# Tokenization

# Packages

datasets function might need to be revised, in case this is part of the script uploaded to cluster
--> depends where the data is coming from, might be able to upload somewhere. If uploaded to HF for example, we can't use load_from_disk, but have to use load_datasets

In [None]:
from datasets import load_from_disk, load_dataset
from transformers import AutoTokenizer, AutoModel
import torch
from trl import SFTConfig, SFTTrainer
from peft import PeftModel, PeftConfig, LoraConfig
from huggingface_hub import login, upload_folder

# local login
#login(token = "HF-Token", add_to_git_credential=True)

#colab login
login(token = "HF-Token")

In [None]:
device = torch.device("cuda") if torch.cuda.is_available() else torch.device("cpu")

In [None]:
# full dataset local
#raw_datasets = load_from_disk("../data/mbti_dict_ver2")

# colab, get dataset from HF
raw_datasets = load_dataset("DrinkIcedT/mbti")

raw_train_dataset = raw_datasets["train"]
raw_validation_dataset = raw_datasets["validation"]
raw_test_dataset = raw_datasets["test"]


# for running local test, variable dataset size
#raw_datasets = raw_datasets.filter(lambda _, indices: indices % 25 == 0, with_indices=True)
#raw_datasets.save_to_disk("..\data\smol")

# small dataset local
#raw_datasets = load_from_disk("..\data\smol")



# small datasets split
# raw_train_dataset = raw_datasets["train"]
# raw_validation_dataset = raw_datasets["validation"]
# raw_test_dataset = raw_datasets["test"]

# Checkpoints

In [None]:
qwen_checkpoint = None
# qwen_checkpoint = "Qwen/Qwen2.5-0.5B-Instruct"
# qwen_tokenizer = AutoTokenizer.from_pretrained(qwen_checkpoint)


llama_checkpoint = "meta-llama/Llama-3.1-8B-Instruct"
llama_tokenizer = AutoTokenizer.from_pretrained(llama_checkpoint)
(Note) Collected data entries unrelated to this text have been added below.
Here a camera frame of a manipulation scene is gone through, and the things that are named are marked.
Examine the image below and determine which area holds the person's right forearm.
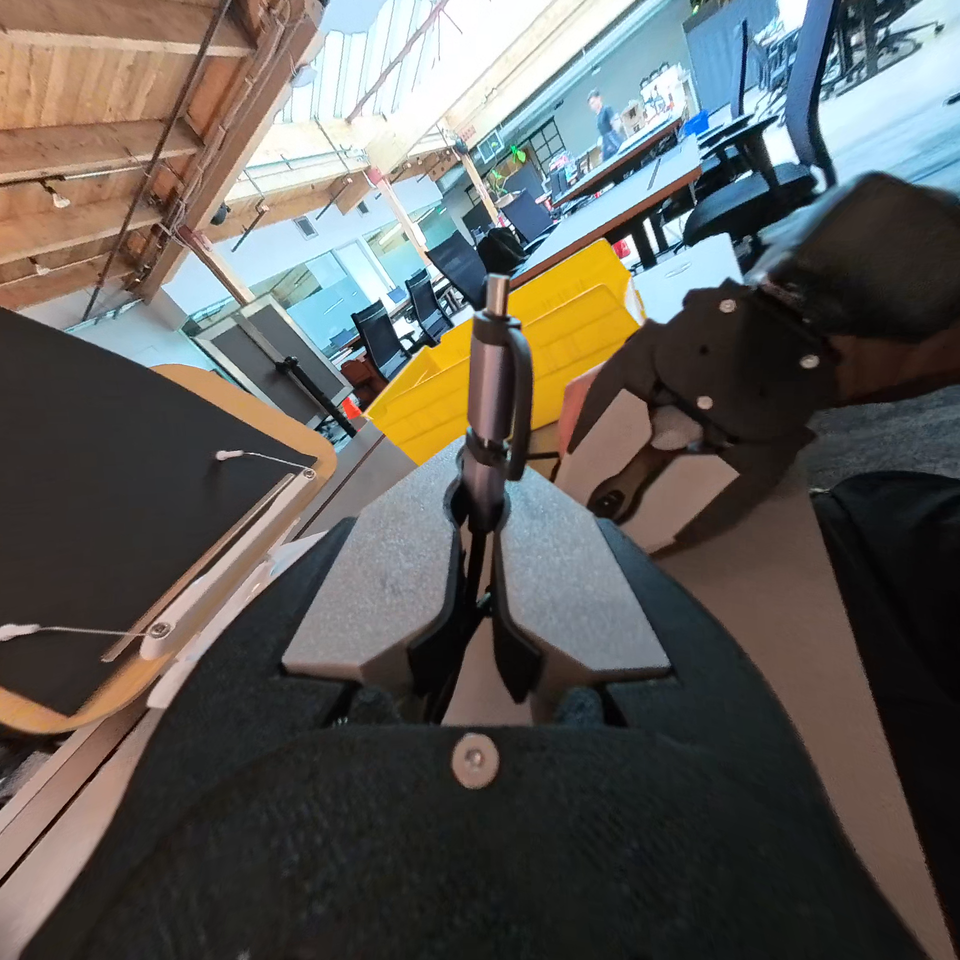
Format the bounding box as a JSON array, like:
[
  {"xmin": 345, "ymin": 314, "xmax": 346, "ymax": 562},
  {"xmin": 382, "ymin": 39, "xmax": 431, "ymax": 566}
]
[{"xmin": 828, "ymin": 326, "xmax": 960, "ymax": 410}]

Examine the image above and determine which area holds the black cloth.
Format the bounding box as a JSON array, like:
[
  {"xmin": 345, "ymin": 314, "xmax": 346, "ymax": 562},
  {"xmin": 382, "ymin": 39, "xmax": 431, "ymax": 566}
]
[{"xmin": 812, "ymin": 471, "xmax": 960, "ymax": 912}]

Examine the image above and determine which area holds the grey usb-c cable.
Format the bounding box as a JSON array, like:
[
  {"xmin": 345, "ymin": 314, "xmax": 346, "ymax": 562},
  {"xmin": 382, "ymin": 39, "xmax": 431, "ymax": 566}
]
[{"xmin": 427, "ymin": 273, "xmax": 535, "ymax": 725}]

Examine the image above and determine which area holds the person's right hand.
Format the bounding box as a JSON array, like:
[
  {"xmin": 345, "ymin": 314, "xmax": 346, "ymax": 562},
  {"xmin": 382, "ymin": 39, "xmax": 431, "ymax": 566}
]
[{"xmin": 558, "ymin": 363, "xmax": 603, "ymax": 453}]

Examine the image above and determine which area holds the black backpack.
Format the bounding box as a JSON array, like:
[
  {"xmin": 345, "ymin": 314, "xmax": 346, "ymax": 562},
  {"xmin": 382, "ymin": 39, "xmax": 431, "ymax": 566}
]
[{"xmin": 477, "ymin": 227, "xmax": 528, "ymax": 276}]

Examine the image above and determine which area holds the long office table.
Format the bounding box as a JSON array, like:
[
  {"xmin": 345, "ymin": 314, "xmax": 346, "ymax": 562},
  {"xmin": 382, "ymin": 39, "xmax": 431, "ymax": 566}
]
[{"xmin": 525, "ymin": 135, "xmax": 704, "ymax": 273}]

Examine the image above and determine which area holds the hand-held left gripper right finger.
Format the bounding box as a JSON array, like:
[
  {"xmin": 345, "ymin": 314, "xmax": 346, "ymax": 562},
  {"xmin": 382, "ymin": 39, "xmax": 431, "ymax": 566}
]
[{"xmin": 489, "ymin": 466, "xmax": 674, "ymax": 704}]

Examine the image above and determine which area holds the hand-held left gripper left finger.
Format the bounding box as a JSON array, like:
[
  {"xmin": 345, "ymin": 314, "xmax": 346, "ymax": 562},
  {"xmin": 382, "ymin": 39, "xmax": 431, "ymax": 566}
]
[{"xmin": 282, "ymin": 438, "xmax": 466, "ymax": 700}]

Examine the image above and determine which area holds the tall black office chair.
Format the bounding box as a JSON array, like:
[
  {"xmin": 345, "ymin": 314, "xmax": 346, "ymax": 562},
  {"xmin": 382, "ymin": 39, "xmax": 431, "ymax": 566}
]
[{"xmin": 681, "ymin": 0, "xmax": 840, "ymax": 252}]

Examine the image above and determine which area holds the grey partition panel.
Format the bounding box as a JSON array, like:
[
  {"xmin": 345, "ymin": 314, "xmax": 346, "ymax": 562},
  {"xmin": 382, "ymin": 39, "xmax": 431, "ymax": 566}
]
[{"xmin": 192, "ymin": 294, "xmax": 355, "ymax": 438}]

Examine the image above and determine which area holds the yellow plastic bin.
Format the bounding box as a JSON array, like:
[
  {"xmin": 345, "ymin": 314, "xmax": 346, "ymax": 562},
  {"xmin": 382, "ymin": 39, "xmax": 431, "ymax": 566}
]
[{"xmin": 363, "ymin": 238, "xmax": 646, "ymax": 466}]

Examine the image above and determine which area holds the black mesh office chair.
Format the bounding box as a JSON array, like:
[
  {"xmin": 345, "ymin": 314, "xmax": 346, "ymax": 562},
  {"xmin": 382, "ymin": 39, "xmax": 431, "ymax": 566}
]
[
  {"xmin": 350, "ymin": 300, "xmax": 415, "ymax": 385},
  {"xmin": 405, "ymin": 271, "xmax": 453, "ymax": 348},
  {"xmin": 426, "ymin": 228, "xmax": 490, "ymax": 310}
]

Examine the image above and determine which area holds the black board with wooden rim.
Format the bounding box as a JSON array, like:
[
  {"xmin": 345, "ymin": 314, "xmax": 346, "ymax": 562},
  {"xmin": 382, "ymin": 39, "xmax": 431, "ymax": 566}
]
[{"xmin": 0, "ymin": 306, "xmax": 339, "ymax": 735}]

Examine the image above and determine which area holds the green potted plant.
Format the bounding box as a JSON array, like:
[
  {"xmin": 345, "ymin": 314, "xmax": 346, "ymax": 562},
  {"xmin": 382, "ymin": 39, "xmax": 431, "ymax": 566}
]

# Chat-Templates and Tokenization

In [None]:
test_sentence = raw_train_dataset["post"][0]
print(test_sentence)

tokenized_sentence = llama_tokenizer(test_sentence)
print(tokenized_sentence)

print(llama_tokenizer.convert_ids_to_tokens(tokenized_sentence["input_ids"]))

In [None]:

def convert_to_chatml(data):
    
    prompt = f"Your personality Type is {data["label"]}. What is on your mind?"
    return {
        "messages": [
            {"role": "user", "content": prompt},
            {"role": "assistant", "content": data["post"]}
        ]
    }

In [None]:

ds = raw_datasets.map(convert_to_chatml)
print(ds["train"][0]["messages"])

messages = ds["train"][0]["messages"]

text = llama_tokenizer.applychat_template(
    messages,
    tokenize = False,
    add_generation_prompt = True
)

model_inputs = llama_tokenizer([text]), return_tensors = "pt"

In [None]:
#peft config

rank_dimension = 8
lora_alpha = 16
lora_dropout = 0.05

lora_config = LoraConfig(
    r=rank_dimension,
    lora_alpha=lora_alpha,
    lora_dropout=lora_dropout,
    bias = "none",
    target_modules="all-linear",
    task_type="CAUSAL_LM"
)

In [None]:

def convert_to_chatml(example, checkpoint):
    mbti_type = raw_datasets["train"].features["label"].int2str(example["label"])

    if checkpoint == qwen_checkpoint:
        prompt = f"Your personality Type is {mbti_type}. What is on your mind?"
        return {
            "messages": [
                {"role": "user", "content": prompt},
                {"role": "assistant", "content": example["post"]}
            ]
        }
    elif checkpoint == llama_checkpoint:
        return {
            "messages": [
                {"role": "system", "content": f"You are a person with personality type {mbti_type} who responds accordingly!"},
                {"role": "user", "content": "What is on your mind?"},
                {"role": "assistant", "content": example["post"]}
            ]
        }

ds = raw_datasets.map(
    convert_to_chatml, 
    fn_kwargs={"checkpoint": llama_checkpoint}
)

# print(ds["train"][0]["messages"])

# messages = ds["train"][0]["messages"]

# text = qwen_tokenizer.apply_chat_template(
#     messages,
#     tokenize = False,
#     add_generation_prompt = True
# )

#model_inputs = qwen_tokenizer([text], return_tensors = "pt")

training_args = SFTConfig(
    output_dir = "./mbti_test_output",
    max_steps = 100,
    max_length = 512, #oder 256
    per_device_train_batch_size = 2,
    gradient_accumulation_steps=4,
    learning_rate = 5e-5,
    logging_steps = 10,
    save_steps=100,
    eval_strategy = "steps",
    eval_steps = 50,
    fp16=True
)

trainer = SFTTrainer(
    model=llama_checkpoint,
    args=training_args,
    train_dataset=ds["train"],
    eval_dataset=ds["validation"],
    dataset_text_field = "messages",
    processing_class=llama_tokenizer,
    peft_config=lora_config,
)

trainer.train()

### Watch out for:
    Watch for these warning signs during training:

        Validation loss increasing while training loss decreases (overfitting)
        No significant improvement in loss values (underfitting)
        Extremely low loss values (potential memorization)
        Inconsistent output formatting (template learning issues)